Problem description >>
Track down every line below that holds "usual" and copy it.

*****

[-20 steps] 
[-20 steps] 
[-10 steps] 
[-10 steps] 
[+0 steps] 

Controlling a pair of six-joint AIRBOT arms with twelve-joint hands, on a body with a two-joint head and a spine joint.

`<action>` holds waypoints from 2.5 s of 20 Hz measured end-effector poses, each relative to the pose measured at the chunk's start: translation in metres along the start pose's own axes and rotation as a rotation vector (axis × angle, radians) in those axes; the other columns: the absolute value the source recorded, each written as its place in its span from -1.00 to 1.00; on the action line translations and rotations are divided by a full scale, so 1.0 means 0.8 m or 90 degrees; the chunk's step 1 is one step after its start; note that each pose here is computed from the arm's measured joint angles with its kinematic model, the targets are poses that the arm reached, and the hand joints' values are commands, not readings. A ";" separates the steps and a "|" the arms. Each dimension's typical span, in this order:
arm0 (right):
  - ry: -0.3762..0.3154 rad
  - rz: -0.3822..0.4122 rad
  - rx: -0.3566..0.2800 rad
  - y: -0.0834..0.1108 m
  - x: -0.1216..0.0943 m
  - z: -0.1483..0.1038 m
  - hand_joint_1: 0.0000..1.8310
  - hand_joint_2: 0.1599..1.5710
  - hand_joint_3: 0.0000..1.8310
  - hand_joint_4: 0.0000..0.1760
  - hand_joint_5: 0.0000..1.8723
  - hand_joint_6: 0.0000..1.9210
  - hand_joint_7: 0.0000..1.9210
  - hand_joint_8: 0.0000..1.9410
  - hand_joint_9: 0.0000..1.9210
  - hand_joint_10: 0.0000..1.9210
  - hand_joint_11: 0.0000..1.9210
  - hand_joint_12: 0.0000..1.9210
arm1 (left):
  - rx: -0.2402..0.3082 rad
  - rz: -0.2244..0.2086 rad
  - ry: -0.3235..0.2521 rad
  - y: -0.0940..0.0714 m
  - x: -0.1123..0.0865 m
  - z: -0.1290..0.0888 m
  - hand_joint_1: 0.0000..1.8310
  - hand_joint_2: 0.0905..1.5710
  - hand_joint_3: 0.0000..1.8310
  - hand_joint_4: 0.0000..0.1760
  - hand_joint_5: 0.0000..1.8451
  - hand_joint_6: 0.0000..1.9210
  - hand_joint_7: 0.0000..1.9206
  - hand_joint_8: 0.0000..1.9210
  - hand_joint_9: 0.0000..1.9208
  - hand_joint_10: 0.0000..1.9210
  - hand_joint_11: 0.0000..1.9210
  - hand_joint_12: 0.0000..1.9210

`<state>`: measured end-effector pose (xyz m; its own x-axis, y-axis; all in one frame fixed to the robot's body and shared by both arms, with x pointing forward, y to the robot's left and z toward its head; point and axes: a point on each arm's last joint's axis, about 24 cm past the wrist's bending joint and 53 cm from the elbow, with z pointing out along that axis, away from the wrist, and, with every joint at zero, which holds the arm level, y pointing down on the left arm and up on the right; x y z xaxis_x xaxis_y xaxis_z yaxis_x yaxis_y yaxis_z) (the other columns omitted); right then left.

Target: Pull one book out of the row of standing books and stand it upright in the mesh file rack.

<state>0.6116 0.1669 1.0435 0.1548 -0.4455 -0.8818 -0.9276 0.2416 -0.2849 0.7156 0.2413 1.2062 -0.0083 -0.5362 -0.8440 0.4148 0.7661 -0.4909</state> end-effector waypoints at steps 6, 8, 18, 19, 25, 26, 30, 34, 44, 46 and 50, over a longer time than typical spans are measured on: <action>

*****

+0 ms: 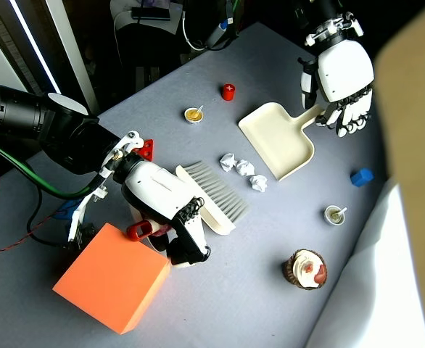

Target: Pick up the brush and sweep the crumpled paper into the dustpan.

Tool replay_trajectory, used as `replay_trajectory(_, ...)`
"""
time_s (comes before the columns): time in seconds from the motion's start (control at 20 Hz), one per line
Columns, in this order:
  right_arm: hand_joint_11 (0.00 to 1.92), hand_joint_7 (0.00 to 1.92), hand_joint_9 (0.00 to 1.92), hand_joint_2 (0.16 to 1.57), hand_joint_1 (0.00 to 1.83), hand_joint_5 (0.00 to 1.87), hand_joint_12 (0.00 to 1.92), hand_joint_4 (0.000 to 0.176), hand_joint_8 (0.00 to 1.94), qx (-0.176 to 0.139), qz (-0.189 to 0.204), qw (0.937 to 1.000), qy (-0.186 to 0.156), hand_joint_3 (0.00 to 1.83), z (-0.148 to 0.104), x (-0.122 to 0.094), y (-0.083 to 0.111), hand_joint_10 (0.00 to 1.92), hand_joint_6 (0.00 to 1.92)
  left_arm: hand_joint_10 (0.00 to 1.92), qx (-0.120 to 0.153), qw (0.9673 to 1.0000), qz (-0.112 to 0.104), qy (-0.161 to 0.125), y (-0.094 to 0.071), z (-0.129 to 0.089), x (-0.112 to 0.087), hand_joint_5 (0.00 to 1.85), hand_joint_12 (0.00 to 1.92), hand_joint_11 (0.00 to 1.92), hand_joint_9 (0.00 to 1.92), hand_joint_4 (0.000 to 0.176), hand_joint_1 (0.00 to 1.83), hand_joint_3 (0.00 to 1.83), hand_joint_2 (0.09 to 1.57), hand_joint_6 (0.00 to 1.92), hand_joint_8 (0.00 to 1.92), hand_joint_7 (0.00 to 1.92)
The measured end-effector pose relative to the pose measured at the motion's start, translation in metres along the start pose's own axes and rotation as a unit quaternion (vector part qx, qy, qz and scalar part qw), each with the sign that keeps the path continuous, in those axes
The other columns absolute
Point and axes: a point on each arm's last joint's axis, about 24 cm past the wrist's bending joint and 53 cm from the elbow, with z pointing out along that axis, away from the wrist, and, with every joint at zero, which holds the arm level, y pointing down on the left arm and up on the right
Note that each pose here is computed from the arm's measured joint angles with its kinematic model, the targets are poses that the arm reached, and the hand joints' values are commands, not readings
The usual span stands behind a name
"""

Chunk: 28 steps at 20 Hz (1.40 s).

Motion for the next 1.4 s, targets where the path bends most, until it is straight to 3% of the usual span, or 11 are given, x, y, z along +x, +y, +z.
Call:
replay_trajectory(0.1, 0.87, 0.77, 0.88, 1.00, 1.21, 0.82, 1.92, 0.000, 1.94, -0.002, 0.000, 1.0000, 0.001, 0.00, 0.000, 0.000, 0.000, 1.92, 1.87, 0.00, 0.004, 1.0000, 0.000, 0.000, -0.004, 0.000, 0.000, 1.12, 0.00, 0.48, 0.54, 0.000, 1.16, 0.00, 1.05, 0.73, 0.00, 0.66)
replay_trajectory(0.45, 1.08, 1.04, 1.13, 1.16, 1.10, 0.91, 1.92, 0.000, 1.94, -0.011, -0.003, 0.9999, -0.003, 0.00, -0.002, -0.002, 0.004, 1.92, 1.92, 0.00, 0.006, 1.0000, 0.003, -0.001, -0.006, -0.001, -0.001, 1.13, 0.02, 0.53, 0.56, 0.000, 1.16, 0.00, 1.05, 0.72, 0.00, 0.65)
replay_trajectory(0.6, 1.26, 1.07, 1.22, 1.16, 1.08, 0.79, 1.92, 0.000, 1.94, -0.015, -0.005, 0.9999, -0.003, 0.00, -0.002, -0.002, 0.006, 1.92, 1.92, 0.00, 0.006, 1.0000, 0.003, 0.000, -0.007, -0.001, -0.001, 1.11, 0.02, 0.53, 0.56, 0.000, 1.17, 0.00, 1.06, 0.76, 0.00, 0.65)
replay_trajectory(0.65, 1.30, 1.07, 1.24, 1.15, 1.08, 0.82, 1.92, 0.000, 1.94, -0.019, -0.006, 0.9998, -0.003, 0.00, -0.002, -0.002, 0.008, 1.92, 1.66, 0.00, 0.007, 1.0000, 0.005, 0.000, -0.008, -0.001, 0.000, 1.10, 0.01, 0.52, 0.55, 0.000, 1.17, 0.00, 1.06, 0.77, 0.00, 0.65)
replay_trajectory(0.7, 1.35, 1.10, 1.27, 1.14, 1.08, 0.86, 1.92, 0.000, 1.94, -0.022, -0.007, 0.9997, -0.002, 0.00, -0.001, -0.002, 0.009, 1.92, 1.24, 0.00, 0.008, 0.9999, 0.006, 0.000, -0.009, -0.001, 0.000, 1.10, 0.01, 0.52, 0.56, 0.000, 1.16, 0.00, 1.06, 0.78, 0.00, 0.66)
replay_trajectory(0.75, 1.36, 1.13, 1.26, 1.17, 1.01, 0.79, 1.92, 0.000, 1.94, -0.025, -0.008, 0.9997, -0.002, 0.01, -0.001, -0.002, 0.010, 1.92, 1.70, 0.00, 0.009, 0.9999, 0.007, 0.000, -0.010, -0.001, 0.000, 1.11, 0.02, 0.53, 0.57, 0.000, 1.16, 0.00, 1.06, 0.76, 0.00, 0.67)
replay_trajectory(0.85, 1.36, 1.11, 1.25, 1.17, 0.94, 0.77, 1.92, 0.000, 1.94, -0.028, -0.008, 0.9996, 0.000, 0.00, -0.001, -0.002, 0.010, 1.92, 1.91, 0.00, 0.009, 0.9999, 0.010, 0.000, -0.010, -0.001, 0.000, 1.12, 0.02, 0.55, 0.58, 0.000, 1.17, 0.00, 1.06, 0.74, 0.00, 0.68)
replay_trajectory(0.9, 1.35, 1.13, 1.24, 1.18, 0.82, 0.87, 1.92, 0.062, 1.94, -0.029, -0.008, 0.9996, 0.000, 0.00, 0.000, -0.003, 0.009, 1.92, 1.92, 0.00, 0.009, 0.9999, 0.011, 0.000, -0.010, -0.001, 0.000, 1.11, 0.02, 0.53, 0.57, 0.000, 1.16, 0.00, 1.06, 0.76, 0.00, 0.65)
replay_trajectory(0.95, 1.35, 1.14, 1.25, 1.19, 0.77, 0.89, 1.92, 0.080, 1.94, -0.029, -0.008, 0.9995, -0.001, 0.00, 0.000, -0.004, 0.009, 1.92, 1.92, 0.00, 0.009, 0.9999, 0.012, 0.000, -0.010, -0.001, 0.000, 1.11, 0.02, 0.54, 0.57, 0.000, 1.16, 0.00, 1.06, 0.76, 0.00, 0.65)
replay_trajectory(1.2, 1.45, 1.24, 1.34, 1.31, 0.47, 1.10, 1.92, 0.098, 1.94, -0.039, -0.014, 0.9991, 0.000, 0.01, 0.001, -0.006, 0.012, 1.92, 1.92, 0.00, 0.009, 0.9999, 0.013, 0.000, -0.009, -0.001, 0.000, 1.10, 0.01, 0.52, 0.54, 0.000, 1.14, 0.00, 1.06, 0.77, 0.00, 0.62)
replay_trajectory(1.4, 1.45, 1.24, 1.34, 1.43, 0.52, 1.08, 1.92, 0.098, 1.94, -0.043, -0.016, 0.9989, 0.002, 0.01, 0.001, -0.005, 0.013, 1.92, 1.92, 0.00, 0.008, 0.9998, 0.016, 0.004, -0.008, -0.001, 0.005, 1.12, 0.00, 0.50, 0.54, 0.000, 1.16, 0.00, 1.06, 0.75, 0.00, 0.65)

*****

Solution to this problem >>
The usual span stands behind a name
Motion for the next 1.4 s, targets where the path bends most, until it is straight to 3% of the usual span, or 11 are given, x, y, z along +x, +y, +z.

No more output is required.